Permutations are the different arrangements of a given number of things by taking some or all at a time.

**Examples**

All permutations (or arrangements) that can be formed with the letters a, b, c by taking three at a time are (abc, acb, bac, bca, cab, cba)

All permutations (or arrangements) that can be formed with the letters a, b, c by taking two at a time are (ab, ac, ba, bc, ca, cb)

Each of the different groups or selections formed by taking some or all of a number of objects is called a combination.

**Examples**

Suppose we want to select two out of three girls P, Q, R. Then, possible combinations are PQ, QR and RP. *(Note that PQ and QP represent the same selection.)*

Suppose we want to select three out of three girls P, Q, R. Then, only possible combination is PQR

**6. Difference between Permutations and Combinations and How to identify them**

Sometimes, it will be clearly stated in the problem itself whether permutation or combination is to be used. However if it is not mentioned in the problem, we have to find out whether the question is related to permutation or combination.

Consider a situation where we need to find out the total number of possible samples of two objects which can be taken from three objects P, Q, R. To understand if the question is related to permutation or combination, we need to find out if the order is important or not.

If order is important, PQ will be different from QP, PR will be different from RP and QR will be different from RQ

If order is not important, PQ will be same as QP, PR will be same as RP and QR will be same as RQ

Hence,

If the order is important, problem will be related to permutations.

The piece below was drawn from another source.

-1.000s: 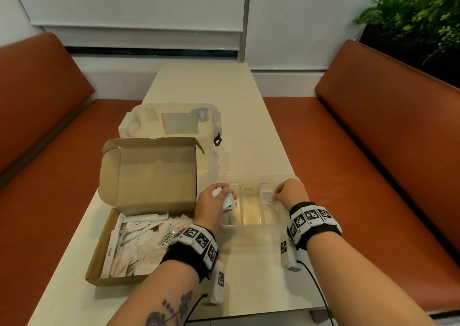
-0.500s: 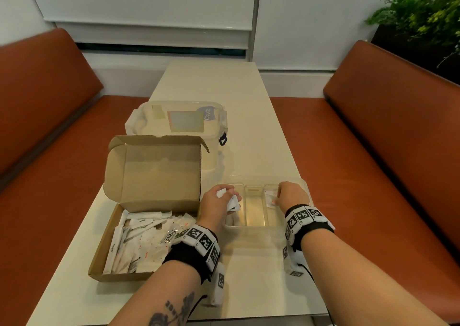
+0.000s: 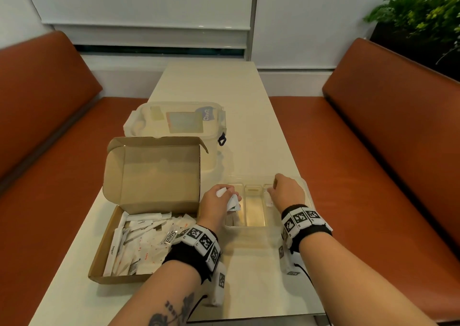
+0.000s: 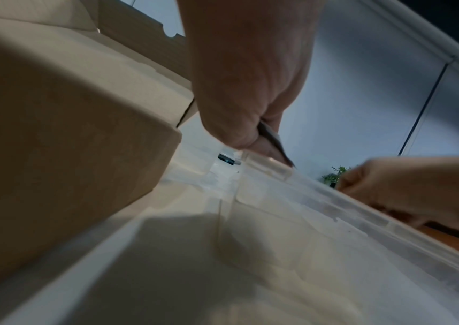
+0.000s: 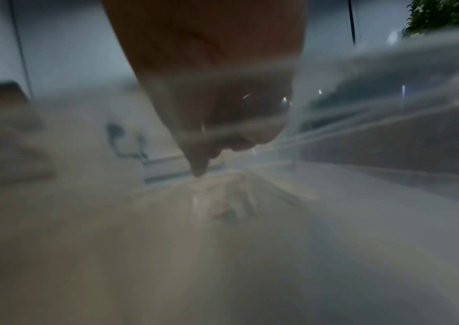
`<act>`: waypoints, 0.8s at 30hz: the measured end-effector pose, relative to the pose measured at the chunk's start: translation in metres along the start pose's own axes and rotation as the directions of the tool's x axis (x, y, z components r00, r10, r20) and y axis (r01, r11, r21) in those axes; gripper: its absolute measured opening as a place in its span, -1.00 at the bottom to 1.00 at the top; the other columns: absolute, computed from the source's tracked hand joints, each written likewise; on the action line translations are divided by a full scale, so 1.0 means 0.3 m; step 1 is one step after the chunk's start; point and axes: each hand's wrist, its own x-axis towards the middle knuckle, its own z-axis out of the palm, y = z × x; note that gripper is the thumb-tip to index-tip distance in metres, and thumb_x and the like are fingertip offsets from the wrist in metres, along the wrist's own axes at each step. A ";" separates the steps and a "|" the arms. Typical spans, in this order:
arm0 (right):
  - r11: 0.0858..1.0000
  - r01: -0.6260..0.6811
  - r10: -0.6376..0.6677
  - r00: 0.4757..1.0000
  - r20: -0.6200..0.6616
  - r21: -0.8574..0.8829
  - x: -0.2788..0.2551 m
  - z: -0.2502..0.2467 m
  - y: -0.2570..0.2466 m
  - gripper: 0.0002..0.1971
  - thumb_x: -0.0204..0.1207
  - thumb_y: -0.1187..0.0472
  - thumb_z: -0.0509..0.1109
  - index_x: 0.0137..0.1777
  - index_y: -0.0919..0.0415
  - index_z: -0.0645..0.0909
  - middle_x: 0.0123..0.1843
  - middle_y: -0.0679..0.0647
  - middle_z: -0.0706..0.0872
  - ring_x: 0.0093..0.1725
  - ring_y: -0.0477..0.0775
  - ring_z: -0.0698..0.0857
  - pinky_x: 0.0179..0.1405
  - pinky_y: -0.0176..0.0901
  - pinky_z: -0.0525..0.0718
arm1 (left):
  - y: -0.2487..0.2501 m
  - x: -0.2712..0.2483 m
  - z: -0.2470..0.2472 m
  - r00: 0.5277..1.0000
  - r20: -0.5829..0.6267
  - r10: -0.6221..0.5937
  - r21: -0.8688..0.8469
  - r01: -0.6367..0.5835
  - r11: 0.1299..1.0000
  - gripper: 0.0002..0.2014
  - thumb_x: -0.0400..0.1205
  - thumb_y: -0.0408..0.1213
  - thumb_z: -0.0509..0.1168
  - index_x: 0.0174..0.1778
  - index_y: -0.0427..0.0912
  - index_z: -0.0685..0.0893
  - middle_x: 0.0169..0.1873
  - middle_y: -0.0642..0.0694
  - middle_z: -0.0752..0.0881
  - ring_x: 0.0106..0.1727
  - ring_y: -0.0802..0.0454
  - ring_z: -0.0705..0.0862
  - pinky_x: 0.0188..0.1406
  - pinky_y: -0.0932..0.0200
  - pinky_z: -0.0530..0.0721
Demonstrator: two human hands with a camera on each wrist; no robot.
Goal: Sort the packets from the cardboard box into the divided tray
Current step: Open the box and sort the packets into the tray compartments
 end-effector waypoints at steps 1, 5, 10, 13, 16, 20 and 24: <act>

If the order is not important, problem will be related to combinations.

For permutations, the problems can be like "What is the number of permutations the can be made", "What is the number of arrangements that can be made", "What are the different number of ways in which something can be arranged", etc.

For combinations, the problems can be like "What is the number of combinations the can be made", "What is the number of selections the can be made", "What are the different number of ways in which something can be selected", etc.

Mostly problems related to word formation, number formation etc will be related to permutations. Similarly most problems related to selection of persons, formation of geometrical figures, distribution of items (there are exceptions for this) etc will be related to combinations.

The term repetition is very important in permutations and combinations. Consider the same situation described above where we need to find out the total number of possible samples of two objects which can be taken from three objects P, Q, R.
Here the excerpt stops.